Born at 37 weeks’ gestation on Aug. 23, Anaïs’ twin brother, Aiden, was airlifted from San Luis Obispo to Children’s for intestinal problems. After two surgical procedures, he is undergoing treatment for short bowel syndrome and showing significant improvement. Thankfully, Anaïs’ health is fine.
“Jamie Lee was warm, caring, supportive and truly interested in what we were going through,” said Dettrick later in the Hospital room, as her partner, Trisha Anderson, cradled Aiden, and Anaïs lay sleeping nearby. “It was wonderful to meet her.”
Traveling back and forth from San Luis Obispo can be challenging. Aiden’s parents and Anaïs stay at the Ronald McDonald House, “which makes things a lot easier,” said Trisha.
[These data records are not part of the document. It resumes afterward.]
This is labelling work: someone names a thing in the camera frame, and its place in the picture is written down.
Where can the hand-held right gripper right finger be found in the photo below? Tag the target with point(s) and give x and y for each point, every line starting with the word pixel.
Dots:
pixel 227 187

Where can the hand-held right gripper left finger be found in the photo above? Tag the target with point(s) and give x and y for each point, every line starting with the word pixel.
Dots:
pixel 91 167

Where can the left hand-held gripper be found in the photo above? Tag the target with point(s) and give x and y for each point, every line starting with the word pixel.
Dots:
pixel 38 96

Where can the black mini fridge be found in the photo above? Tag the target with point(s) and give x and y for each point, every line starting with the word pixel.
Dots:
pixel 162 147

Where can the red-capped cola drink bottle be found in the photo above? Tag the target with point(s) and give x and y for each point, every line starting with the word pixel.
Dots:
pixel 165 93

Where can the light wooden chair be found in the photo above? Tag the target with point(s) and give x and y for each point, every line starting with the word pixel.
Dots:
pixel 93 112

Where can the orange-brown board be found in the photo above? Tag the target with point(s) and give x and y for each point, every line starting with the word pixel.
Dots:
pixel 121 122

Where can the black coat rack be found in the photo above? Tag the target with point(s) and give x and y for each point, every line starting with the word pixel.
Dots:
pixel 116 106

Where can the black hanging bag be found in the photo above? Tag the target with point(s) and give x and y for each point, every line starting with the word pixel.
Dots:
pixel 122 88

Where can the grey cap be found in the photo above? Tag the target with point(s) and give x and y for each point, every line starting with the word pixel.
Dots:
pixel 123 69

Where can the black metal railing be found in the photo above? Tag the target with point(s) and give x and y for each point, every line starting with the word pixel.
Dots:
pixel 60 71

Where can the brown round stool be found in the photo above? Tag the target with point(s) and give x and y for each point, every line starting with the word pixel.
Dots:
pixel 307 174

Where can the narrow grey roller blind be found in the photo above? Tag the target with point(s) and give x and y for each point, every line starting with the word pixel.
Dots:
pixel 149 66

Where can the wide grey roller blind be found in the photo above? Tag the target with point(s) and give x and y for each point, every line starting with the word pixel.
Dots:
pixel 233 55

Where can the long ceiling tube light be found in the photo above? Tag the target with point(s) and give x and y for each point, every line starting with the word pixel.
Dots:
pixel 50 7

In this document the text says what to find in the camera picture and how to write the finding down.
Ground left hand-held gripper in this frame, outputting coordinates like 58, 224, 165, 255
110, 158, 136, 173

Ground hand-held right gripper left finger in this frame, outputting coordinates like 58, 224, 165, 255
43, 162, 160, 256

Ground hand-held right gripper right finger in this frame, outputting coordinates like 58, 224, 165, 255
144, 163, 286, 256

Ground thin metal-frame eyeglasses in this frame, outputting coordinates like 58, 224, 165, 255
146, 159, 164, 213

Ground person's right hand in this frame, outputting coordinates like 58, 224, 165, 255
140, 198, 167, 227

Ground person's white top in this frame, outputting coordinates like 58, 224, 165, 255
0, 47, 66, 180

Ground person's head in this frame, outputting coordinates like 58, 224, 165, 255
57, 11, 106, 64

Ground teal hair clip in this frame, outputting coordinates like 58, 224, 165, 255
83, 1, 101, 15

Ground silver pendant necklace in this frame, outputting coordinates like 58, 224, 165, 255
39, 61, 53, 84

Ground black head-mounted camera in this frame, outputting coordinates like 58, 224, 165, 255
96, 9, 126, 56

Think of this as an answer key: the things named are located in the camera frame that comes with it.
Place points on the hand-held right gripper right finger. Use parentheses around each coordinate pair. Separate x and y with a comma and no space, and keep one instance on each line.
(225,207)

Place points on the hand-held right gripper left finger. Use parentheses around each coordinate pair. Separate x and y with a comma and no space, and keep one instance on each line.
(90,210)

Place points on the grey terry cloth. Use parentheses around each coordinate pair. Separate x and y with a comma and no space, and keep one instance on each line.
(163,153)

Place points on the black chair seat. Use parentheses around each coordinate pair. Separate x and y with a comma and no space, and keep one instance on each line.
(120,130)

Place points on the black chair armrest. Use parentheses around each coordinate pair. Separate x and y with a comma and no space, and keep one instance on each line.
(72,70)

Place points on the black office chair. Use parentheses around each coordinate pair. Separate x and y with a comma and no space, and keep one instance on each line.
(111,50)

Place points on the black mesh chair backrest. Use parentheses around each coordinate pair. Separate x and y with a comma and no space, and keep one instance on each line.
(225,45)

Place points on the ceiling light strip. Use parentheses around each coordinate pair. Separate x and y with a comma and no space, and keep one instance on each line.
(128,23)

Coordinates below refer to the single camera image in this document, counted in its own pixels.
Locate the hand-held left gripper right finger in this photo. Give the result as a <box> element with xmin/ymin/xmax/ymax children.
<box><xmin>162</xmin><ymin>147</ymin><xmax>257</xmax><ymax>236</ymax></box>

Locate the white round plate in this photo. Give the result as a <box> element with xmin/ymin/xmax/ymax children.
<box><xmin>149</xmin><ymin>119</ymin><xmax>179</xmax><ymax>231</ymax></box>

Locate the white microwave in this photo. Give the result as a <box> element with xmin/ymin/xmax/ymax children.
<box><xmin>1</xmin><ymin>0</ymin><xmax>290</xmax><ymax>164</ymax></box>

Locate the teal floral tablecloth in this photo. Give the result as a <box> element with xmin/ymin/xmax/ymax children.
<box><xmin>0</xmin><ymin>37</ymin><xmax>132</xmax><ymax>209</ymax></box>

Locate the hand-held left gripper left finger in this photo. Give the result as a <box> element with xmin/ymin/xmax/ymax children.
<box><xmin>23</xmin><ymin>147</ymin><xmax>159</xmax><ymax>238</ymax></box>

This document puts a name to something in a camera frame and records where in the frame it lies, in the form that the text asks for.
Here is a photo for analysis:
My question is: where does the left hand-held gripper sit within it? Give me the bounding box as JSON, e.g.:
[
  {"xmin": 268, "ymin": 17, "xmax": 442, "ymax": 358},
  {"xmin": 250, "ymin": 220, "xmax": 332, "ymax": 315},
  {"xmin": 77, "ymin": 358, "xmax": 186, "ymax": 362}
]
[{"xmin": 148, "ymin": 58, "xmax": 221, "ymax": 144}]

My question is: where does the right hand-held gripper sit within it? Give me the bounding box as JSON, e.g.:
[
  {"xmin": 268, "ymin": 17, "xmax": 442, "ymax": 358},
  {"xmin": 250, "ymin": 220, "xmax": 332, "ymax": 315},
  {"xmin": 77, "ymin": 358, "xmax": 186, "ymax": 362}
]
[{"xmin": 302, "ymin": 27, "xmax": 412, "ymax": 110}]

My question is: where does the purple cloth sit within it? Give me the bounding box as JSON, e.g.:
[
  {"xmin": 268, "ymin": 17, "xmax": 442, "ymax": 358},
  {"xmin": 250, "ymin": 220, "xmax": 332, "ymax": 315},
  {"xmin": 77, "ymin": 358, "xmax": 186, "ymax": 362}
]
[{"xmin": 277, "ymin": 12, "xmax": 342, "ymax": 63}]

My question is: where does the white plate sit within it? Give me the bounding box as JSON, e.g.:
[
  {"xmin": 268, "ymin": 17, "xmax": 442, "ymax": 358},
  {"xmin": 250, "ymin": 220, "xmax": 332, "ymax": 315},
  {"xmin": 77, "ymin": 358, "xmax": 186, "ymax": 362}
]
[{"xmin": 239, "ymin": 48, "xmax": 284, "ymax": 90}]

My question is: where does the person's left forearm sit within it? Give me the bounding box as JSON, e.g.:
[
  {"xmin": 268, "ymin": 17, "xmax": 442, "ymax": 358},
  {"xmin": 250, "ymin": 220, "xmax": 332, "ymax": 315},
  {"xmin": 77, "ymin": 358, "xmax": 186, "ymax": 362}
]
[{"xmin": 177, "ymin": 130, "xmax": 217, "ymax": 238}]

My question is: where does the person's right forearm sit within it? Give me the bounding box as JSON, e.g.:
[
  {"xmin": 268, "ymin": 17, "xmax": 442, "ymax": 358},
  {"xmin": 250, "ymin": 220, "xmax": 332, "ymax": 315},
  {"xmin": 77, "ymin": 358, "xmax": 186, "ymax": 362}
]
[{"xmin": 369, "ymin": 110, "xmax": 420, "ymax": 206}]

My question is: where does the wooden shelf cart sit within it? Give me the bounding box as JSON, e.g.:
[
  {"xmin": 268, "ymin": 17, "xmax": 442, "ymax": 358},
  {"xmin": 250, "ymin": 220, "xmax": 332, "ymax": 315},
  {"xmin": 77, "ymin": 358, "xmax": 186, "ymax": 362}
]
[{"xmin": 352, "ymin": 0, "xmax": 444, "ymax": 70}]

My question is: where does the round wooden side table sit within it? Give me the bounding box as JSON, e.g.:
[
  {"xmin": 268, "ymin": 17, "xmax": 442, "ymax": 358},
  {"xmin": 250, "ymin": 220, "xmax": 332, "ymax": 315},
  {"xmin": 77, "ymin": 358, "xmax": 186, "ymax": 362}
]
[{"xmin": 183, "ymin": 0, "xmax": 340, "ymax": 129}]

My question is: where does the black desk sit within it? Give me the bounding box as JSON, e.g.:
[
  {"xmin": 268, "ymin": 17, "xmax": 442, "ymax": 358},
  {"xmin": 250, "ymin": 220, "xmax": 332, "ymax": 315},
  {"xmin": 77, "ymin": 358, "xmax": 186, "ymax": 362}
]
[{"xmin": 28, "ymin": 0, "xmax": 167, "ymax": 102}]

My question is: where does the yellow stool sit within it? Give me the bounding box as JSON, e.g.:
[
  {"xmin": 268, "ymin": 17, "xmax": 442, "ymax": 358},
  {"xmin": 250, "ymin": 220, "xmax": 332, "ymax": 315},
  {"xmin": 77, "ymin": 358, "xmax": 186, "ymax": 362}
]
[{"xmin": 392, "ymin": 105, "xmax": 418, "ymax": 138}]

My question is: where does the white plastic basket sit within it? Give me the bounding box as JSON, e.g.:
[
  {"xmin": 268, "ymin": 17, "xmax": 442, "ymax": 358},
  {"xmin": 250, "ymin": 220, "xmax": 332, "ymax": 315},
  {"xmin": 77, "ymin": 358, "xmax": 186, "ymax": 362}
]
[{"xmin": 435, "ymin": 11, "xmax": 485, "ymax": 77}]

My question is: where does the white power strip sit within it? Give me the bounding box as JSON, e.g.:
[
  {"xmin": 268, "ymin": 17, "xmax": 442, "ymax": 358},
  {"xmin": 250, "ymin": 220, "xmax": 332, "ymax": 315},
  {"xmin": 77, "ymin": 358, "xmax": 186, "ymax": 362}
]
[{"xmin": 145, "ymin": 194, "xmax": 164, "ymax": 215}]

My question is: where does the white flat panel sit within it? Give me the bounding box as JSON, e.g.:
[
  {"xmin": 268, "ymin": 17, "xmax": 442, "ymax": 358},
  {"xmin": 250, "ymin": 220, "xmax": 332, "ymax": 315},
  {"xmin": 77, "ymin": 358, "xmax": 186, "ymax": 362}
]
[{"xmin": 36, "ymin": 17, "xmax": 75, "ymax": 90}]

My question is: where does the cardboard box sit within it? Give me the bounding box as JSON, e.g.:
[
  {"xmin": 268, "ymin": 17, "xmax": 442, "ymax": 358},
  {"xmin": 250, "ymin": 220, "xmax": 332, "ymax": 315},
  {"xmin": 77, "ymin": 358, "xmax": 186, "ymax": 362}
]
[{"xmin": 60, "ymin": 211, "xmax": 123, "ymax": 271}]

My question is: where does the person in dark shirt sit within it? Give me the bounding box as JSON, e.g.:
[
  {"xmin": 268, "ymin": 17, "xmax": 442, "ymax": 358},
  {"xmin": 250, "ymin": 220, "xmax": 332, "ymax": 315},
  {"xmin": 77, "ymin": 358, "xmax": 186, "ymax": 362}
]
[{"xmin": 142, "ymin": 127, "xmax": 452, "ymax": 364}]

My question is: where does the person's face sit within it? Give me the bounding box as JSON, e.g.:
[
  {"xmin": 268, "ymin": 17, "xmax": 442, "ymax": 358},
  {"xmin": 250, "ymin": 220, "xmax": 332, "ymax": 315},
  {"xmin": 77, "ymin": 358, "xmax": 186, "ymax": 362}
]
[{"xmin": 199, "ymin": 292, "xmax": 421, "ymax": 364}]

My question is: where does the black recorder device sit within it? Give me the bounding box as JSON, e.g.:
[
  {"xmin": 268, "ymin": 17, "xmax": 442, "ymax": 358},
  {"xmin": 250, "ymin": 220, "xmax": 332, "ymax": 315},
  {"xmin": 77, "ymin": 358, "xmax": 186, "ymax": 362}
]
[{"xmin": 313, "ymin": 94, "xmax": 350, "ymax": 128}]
The family-centered care at Children’s particularly impressed Curtis, including the Ronald McDonald House, free RV hookups and private rooms in the NICU aimed at keeping parents together with their children.
Curtis also made a lasting impression on another NICU mom. Stacy Lane from Lake Isabella said she tried hard not to be “star-struck” when she saw Curtis standing just feet away. “She was so nice,” said Lane. “It was the experience of a lifetime.”
Lane’s son, Truston, was born at 37 weeks’ gestation on Sept. 14. He was transferred from Bakersfield shortly after birth for difficulties with feeding. “Jamie Lee took a personal interest in Truston and asked about my other children,” continued Lane, adding that Truston was expected to be well enough to go home the next day. “I’m excited to put this in his baby book!”
Originally from Southern California, Curtis feels a special connection to the Central Valley. Her mother Janet Leigh was born in Merced and both women attended the University of the Pacific in Stockton. A mother of two adopted children, Curtis has been involved with children’s charities nationwide for years. In fact, she helped Children’s Hospital Central California successfully complete the recent $42 million Campaign for Children’s and continues to be a friend of the Hospital.
Appreciative of what she experienced at Children’s, Curtis soon needed to leave to do another event. She headed to the nearby Barnes & Noble to promote her 10th children’s book, “My Brave Year of Firsts.”
“Jamie Lee is such a vortex of positive energy,” said Hayden-Pugh, still reeling from Curtis’ visit. “She has a unique gift of making everyone feel important and special. She really connected with the moms.”